Ülkenin ilk nükleer fizikçileri arasında yer alan Dr. Savir, Axumin tracer ile gerçekleştirilen prostat kanseri PET/CT görüntülerinin nasıl değerlendirileceği yönünde eğitim verdi. Araştırma eğitimi ve Emory Üniversitesinde Nükleer Tip ihtisasını tamamlama sürecinde Dr. Savir, Axuminin FDA (U.S. Food and Drug Administration, Amerika Birleşik Devletleri Gıda ve İlaç Yönetimi) onayını sağlayan, klinik deneyler geliştirip yürüten bir araştırma ekibinde de rol aldı.
Loyola, daha önce prostat kanser tedavisi görmüş ve yükselen PSA düzeylerinin muhtemel kanser nüksetmesini tetiklediği hastalar için PET/CT görüntüleme yöntemini sunuyor. Hastalar uyluklarından gözlerine kadar, tepeden tırnağa inceleniyor. Loyola´nın ilk hastası 18 Ağustos 2016 da, Axumin kullanılarak incelemeye alınmıştı.

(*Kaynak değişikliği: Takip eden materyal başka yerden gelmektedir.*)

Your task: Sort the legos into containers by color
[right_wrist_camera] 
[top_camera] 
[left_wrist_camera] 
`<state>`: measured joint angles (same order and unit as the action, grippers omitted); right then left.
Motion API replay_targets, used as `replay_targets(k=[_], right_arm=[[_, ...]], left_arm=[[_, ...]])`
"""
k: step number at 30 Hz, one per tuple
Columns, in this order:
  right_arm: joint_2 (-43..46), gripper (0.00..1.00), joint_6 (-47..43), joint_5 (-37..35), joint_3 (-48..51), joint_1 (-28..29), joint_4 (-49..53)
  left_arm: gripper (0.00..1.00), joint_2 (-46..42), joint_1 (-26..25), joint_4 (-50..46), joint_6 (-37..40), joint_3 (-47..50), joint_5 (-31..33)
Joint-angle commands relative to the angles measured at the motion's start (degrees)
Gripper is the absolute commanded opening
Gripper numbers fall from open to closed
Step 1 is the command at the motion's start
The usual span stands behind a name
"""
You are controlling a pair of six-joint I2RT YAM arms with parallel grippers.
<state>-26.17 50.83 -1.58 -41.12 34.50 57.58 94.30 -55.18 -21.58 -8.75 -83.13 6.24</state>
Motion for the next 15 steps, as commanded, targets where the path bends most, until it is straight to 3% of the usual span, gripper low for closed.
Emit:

“Artık prostat kanser hastalarına da tedavi kalitesini arttırmak için PET/CT görüntüleme yöntemini sunabildiğimiz için çok mutluyuz.” diyen nükleer tip, tıbbi yöneticisi Robert Wagner, MD aynı zamanda Loyola Üniversitesi Chicago Stritch Tip Okulu Radyoloji bölümünde profesörlük yapıyor. Dr. Savir ise aynı bölümde asistan profesör.